Obviously, the ER is a challenging place to be, and most often the visitors here are not enduring the happiest times in their lives. We pushed the students hard to be brave, but more importantly, to be sensitive to the people we were interacting with and in all but one occasion, our interactions were met with honesty, openness, and a vulnerability that evoked only the strongest empathy from our kids.  They were amazing.

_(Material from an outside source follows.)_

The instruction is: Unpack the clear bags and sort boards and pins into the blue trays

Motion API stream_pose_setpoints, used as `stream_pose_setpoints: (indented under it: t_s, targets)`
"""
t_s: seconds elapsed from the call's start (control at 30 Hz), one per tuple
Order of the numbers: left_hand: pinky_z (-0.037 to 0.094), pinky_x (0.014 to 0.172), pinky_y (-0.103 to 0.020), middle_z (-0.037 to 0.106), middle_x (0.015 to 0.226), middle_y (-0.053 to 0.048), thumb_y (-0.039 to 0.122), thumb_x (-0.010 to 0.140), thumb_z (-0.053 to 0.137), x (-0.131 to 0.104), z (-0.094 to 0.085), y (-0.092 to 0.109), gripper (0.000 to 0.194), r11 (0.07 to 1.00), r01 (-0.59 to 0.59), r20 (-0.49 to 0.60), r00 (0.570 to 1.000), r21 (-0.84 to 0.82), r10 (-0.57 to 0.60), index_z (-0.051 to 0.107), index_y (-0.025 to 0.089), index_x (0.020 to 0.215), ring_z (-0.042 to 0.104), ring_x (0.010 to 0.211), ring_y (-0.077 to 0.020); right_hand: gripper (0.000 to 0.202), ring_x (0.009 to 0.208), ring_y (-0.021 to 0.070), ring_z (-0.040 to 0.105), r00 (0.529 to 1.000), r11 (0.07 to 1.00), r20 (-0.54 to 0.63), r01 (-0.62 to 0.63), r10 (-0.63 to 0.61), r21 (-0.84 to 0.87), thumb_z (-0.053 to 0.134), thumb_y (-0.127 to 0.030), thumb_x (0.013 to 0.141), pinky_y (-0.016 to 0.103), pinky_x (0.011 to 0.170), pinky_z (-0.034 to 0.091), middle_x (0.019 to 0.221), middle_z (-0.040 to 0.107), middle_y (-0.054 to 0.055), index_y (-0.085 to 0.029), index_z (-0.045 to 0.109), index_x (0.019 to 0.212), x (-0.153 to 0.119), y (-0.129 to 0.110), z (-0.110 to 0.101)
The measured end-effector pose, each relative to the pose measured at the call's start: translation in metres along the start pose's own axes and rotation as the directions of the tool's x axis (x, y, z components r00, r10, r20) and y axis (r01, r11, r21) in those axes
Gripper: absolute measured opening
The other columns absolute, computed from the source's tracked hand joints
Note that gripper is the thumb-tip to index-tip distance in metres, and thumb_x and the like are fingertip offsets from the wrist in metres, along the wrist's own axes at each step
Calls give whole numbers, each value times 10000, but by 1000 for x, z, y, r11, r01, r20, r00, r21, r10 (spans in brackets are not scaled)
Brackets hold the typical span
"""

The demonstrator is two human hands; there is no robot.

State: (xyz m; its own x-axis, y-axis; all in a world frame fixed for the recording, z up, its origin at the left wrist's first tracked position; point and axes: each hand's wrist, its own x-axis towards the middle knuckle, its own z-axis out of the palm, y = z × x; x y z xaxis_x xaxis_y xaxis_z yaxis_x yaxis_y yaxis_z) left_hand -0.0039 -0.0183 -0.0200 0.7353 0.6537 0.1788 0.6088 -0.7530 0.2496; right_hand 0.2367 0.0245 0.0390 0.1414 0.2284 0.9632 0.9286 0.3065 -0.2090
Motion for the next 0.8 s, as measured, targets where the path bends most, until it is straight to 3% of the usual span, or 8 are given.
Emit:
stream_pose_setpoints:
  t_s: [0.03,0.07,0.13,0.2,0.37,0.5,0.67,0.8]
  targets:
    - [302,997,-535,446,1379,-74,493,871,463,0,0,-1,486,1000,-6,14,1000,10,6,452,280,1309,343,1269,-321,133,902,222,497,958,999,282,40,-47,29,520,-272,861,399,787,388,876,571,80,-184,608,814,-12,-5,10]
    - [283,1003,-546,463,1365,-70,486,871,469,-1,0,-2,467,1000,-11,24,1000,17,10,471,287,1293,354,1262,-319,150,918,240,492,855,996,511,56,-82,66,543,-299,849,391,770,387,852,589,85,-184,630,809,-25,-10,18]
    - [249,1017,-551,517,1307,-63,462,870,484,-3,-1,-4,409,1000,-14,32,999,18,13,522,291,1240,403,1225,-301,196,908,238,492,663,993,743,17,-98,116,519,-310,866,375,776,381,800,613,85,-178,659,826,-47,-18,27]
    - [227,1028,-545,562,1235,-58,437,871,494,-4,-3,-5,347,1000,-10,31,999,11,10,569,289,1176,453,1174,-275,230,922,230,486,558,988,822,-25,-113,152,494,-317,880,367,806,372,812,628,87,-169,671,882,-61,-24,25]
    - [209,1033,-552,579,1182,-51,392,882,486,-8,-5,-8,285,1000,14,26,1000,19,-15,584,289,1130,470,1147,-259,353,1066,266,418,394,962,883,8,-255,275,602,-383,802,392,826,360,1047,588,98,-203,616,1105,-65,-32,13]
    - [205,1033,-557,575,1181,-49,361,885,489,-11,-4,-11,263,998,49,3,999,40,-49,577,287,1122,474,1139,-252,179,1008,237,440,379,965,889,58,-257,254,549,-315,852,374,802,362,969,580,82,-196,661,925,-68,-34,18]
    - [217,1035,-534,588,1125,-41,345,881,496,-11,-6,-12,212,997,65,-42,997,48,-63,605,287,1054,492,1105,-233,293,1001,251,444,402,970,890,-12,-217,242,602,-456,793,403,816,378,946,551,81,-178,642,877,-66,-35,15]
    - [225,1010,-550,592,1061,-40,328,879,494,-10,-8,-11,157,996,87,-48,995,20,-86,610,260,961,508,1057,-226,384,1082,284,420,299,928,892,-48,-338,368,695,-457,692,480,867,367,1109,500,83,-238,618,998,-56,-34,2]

We did have one occasion where the students were on the receiving end of one grieving patient’s emotions.  A man who was with a patient in dire circumstances let loose his emotions on our students (as well as one of our instructors) when he saw our students photographing patients in the hospital.  At first demanding to know if we had permission (which of course we had obtained, from both the hospital AND each patient), he continued to vent his emotion regardless of the assurances of the instructors and even some patients. The exchange lasted only a minute or two, but it had a profound effect on the students. When they returned, the story was retold to the class, and we all had a discussion on the difficulties of photographing truly sensitive stories.

Our students did wonderfully today and we are very proud of their sensitivity and effort. It was a long one but we can’t wait for critique tomorrow!